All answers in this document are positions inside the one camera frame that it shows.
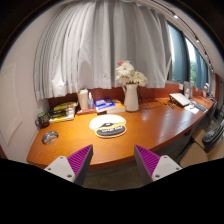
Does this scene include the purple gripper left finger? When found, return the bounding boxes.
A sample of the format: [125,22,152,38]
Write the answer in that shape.
[45,145,93,186]

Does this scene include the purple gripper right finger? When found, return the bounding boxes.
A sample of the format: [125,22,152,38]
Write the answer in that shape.
[134,145,182,185]

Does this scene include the round metal ashtray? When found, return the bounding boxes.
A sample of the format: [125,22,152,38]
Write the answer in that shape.
[42,131,59,144]

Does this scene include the dark green mug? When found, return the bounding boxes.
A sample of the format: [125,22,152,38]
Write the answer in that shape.
[35,112,50,128]

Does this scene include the black office chair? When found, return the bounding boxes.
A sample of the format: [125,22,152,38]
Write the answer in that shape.
[202,120,224,152]

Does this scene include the white book under blue book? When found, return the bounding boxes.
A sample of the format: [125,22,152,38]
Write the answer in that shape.
[107,102,126,114]

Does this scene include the clear sanitizer bottle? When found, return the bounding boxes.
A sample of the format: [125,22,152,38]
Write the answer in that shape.
[88,92,94,109]

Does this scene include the silver laptop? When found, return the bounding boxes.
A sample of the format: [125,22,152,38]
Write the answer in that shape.
[170,93,190,107]

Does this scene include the white cylindrical container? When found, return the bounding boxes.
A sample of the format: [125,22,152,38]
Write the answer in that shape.
[78,89,88,110]

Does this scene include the white ceramic vase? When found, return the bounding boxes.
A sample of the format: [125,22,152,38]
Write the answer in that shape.
[123,84,139,112]

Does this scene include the white flower bouquet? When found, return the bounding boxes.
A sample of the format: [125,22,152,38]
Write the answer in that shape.
[116,61,148,87]

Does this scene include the dark green curtain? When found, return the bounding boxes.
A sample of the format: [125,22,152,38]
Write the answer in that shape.
[168,25,208,89]

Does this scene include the white curtain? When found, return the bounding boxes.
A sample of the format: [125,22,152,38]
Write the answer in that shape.
[34,0,171,99]

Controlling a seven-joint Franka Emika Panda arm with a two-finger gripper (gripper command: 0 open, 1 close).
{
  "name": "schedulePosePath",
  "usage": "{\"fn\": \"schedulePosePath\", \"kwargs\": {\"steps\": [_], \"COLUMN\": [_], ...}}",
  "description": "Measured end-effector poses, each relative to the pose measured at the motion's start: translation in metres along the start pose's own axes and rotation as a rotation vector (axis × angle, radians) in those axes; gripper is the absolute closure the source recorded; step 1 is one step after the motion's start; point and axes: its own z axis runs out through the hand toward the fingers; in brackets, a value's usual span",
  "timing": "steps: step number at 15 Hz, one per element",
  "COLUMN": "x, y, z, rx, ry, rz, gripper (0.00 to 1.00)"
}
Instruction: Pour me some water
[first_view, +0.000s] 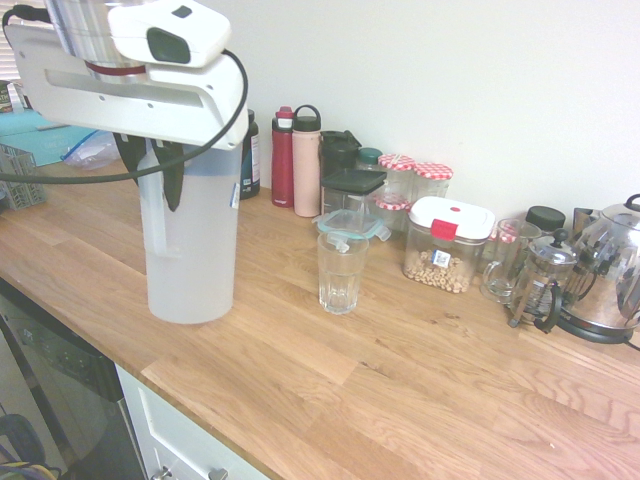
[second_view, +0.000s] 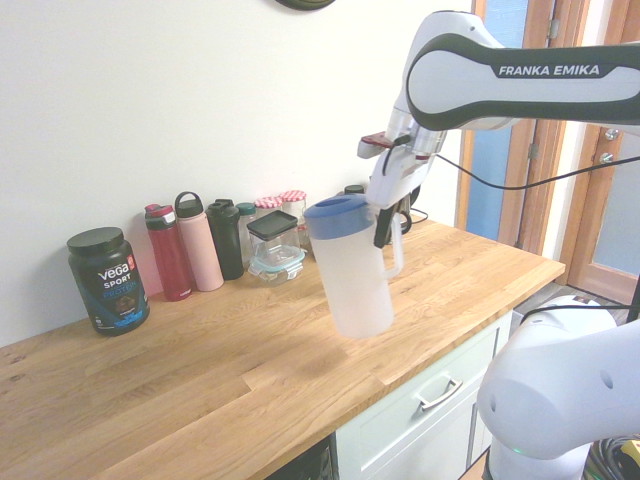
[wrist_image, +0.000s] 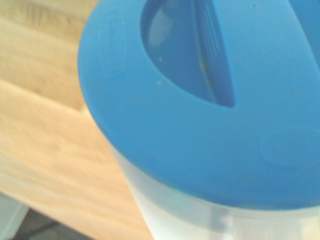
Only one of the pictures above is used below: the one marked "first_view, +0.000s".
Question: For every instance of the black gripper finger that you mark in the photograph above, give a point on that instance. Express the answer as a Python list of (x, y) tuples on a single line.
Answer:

*Task to carry out*.
For every line above that includes the string "curtain", copy the line.

*Solved exercise*.
Does this scene include the dark green curtain? When found, return the bounding boxes.
Does this scene include the white curtain? When found, return the bounding boxes.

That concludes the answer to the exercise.